I am tempted to conclude that we should either untether the market (beyond limits on monopoly power), thereby allowing insurance companies to govern adverse selection and moral hazard, or go to what Peter Diamond claims is the only sensible solution – a single payer system. Current efforts at messing about on some middle ground may be doomed to failure.
Jim
I think there is an important confusion, or equivocation, in this problem. We know that insurance in general “cross-subsidizes” the claims paid from the premiums of all who have not claimed. In the case of our modern Health Care sensitivities, a cross-subsidy in that old framework is too narrow.
This new “healthcare is a right” is a “welfare claim.” It demands the anonymous taxpayer must pay for pre-existing conditions and really bad luck. It is catastrophic and ought to be paid as re-insurance by the welfare state. We all seem to be socialists now, in the new sense of equal outcomes.
Will any advocate come forward to “free the insurance pricing market!”?
Half of America already lives under “single payer” – medicaid, VA, et al.
Joe, We generally object to people claiming rights to our property. But Hayek, who defined socialism as the state commend of the means of production not the provision of welfare, supported welfare/safety net as a gift rather than a right. We chose to provide healthcare to those who need it because we can afford it. The real question is how we do it.
I agree with you, and healthcare is certainly NOT a “right.” But if the public policy intends to make prices of such healthcare economically meaningless in order to make it “affordable,” with cross subsidies among those who buy or may be forced to buy insurance, this is a “welfare” kind of intervention.

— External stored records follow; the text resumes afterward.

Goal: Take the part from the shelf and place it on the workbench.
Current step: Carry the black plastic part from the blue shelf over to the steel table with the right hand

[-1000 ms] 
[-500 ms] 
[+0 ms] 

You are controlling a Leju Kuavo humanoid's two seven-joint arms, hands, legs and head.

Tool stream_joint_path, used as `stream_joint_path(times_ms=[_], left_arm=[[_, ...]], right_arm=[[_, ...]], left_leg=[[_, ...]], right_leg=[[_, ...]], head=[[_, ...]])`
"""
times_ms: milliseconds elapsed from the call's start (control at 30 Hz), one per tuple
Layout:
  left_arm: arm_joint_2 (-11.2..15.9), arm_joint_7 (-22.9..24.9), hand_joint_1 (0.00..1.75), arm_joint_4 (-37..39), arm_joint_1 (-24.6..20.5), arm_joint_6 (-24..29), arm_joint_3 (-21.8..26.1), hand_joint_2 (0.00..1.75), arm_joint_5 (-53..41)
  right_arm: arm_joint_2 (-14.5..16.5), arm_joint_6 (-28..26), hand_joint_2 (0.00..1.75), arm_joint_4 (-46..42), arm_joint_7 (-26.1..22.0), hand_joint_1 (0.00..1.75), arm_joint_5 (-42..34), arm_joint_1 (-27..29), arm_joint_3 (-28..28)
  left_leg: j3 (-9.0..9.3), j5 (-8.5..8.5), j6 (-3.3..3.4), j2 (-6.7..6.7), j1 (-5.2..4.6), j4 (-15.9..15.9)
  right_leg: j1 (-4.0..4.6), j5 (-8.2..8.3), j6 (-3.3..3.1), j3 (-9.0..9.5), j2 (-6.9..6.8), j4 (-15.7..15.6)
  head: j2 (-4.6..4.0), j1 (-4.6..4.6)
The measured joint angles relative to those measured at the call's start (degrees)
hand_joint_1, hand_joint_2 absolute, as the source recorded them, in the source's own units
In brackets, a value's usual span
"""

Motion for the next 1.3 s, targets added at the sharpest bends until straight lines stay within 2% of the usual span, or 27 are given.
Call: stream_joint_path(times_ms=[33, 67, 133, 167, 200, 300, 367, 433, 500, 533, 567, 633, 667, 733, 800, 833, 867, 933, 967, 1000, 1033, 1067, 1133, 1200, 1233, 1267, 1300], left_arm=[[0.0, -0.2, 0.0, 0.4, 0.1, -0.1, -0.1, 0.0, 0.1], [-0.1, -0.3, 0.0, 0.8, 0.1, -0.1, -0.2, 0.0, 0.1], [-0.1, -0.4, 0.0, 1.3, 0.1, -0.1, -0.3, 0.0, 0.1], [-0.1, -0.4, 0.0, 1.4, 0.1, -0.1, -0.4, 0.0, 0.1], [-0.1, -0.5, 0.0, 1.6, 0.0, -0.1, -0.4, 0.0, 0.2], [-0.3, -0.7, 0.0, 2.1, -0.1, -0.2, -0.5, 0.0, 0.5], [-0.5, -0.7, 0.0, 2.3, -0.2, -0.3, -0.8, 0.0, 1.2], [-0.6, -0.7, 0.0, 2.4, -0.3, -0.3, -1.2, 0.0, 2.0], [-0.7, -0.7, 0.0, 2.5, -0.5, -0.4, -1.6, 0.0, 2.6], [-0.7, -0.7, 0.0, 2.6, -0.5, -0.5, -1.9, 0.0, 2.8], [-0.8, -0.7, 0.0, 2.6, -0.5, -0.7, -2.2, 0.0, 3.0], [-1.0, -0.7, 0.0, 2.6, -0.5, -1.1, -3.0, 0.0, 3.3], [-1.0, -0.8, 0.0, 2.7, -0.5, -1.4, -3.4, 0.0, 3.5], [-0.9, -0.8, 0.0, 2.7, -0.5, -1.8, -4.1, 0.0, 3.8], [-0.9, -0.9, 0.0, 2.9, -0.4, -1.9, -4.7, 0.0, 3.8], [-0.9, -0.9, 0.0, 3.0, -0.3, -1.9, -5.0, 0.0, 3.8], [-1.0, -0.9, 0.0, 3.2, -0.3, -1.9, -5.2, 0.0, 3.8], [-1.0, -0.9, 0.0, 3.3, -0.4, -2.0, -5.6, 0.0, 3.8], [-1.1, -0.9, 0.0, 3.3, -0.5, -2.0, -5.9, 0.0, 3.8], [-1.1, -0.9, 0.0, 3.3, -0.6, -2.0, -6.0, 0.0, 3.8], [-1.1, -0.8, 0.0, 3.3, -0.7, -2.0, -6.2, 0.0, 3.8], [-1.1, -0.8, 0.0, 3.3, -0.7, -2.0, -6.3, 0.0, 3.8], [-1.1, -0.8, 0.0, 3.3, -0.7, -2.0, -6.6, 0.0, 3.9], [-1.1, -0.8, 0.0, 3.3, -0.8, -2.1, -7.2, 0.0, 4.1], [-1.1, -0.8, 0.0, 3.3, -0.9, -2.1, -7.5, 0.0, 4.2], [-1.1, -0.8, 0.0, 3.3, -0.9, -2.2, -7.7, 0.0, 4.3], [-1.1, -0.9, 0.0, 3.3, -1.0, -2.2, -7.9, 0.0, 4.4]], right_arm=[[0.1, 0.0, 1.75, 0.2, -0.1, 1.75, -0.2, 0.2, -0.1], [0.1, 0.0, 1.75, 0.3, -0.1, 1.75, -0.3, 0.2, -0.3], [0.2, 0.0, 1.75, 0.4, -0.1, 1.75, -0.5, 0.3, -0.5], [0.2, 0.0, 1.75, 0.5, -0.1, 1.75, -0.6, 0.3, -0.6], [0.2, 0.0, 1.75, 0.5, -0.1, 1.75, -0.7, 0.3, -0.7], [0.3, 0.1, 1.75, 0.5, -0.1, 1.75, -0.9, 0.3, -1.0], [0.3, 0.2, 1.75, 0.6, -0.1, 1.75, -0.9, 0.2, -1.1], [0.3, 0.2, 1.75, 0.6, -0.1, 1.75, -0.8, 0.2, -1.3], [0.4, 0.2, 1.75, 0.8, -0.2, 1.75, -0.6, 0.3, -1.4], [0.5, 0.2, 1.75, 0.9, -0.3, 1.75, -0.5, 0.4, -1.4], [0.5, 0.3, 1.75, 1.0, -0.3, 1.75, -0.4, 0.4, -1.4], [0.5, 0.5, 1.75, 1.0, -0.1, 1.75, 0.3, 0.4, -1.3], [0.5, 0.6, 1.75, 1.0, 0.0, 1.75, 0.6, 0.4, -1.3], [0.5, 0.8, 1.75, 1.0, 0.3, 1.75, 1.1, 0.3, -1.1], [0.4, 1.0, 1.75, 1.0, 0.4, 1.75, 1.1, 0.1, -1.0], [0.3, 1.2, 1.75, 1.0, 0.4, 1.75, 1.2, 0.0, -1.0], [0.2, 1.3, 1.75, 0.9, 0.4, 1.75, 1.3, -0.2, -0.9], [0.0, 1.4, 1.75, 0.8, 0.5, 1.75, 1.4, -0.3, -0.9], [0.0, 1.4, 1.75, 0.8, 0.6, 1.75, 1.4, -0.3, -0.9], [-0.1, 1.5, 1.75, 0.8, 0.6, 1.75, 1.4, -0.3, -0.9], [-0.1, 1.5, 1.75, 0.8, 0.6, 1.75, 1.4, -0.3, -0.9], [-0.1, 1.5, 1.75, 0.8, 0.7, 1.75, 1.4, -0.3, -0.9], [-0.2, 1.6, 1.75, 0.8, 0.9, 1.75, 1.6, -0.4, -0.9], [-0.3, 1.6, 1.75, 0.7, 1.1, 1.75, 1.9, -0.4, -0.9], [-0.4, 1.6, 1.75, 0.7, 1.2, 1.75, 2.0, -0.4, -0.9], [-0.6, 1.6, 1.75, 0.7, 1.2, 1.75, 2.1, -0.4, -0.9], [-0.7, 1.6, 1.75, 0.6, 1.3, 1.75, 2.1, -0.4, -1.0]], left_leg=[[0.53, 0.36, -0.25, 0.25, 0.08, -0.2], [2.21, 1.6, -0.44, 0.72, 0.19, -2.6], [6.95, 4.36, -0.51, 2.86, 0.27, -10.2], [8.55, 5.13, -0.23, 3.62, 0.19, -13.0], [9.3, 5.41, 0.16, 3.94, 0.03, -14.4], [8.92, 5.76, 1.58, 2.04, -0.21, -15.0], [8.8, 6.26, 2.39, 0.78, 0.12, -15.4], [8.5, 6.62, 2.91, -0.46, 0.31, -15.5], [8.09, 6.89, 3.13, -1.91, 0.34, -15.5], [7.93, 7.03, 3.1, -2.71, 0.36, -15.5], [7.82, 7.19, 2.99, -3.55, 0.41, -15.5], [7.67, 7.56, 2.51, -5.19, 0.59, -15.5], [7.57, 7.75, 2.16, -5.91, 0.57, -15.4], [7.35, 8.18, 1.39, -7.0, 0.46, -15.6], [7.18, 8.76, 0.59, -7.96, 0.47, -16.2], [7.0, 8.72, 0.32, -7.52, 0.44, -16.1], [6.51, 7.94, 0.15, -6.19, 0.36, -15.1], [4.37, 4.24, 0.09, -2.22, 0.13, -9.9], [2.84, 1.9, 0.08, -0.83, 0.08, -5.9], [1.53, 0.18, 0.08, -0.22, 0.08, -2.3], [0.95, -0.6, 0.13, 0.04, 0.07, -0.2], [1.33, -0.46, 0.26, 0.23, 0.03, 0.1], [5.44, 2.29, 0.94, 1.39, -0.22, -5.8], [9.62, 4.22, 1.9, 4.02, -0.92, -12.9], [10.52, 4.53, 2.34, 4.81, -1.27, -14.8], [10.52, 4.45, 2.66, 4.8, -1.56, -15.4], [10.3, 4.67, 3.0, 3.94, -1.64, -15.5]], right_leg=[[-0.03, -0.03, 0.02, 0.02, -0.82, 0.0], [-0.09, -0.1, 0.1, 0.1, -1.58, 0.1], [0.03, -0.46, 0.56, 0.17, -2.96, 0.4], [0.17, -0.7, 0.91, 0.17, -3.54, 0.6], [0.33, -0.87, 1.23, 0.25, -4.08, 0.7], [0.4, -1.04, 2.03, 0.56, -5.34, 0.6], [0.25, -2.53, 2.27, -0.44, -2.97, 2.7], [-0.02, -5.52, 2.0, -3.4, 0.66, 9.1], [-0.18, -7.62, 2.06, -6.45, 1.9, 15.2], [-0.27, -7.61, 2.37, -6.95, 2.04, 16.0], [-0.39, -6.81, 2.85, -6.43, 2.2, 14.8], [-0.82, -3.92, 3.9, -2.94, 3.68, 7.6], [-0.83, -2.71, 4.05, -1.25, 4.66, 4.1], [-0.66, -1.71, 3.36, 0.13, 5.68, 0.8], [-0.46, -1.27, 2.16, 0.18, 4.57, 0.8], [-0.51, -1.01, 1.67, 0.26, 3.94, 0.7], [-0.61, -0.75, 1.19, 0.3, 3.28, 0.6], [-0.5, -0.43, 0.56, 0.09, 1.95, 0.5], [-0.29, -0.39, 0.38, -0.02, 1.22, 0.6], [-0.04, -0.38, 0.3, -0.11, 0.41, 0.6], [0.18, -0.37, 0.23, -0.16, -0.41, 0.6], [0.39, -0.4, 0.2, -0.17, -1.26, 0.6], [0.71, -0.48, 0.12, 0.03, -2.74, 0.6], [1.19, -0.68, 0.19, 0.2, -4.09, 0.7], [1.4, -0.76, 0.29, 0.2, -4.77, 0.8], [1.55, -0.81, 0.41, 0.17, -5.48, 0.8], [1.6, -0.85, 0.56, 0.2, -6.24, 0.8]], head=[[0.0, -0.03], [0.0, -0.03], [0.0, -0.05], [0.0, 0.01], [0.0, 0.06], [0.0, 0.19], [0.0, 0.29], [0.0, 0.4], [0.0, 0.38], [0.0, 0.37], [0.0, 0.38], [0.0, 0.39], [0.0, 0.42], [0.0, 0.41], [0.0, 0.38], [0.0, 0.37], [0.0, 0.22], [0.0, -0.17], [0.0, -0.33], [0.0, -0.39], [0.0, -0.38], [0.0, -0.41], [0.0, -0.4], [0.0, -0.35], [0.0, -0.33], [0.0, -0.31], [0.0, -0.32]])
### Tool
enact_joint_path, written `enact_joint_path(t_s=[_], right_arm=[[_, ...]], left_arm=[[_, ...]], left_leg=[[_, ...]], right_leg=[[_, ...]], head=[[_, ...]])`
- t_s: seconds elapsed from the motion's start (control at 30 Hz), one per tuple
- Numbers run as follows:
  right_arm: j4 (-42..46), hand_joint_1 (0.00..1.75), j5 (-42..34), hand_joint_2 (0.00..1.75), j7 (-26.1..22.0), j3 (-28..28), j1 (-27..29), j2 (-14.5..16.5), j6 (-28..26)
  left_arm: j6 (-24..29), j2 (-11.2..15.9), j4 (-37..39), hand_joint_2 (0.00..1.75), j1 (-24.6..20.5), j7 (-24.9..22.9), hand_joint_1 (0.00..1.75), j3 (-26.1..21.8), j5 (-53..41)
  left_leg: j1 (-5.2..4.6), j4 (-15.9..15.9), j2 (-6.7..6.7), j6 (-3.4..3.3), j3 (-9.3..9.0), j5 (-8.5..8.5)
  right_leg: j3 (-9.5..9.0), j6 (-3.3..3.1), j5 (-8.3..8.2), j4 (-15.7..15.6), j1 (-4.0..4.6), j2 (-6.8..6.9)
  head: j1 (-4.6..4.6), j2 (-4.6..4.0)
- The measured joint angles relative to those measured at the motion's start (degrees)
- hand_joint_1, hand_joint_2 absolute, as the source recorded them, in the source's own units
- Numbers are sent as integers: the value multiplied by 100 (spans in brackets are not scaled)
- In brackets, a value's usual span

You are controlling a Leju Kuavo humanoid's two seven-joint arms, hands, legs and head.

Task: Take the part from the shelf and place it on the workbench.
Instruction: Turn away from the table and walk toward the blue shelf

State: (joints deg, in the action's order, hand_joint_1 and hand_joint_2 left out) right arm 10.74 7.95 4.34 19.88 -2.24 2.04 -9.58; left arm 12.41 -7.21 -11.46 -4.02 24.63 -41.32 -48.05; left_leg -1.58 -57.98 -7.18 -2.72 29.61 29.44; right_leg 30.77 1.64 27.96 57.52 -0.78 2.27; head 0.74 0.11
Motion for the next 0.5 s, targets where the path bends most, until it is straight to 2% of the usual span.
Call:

I say let the market continue to perform a pricing function but extract the subsidies from anonymous taxpayers instead of pretending a price-controlled insurance market will not simply collapse. Cross subsidies should be abandoned and at best replaced with direct government subsidies (the House Bill tried to do this with refundable tax credits).
I would advocate the same separation of economic prices from government subsidy mandates in the minimum wage controversy: why should hapless employers be forced to pay for what amounts to a welfare mandate supposedly “to help” low wage people.
Joe, I am not sure that I understand you comments. You seem to equate “cross subsidies” with “insurance”. Yes, the purpose of insurance is to share risks. All or most health insurance plans have deductibles and copays to give patients some skin in the game, i.e. to keep prices meaningful.
If it is a price, asked by an insurance company, it can be understood as pooling funds and risks like many other investments, but the mechanism is hijacked and becomes only cross-subsidies when regulators and price controllers step in. Particularly when other criteria, such as “income” is used to determine rates. I am only saying, if political values and political power require cross subsidies (e.g. ACA), let the “redistribution” take the form of direct welfare grants to the individual families.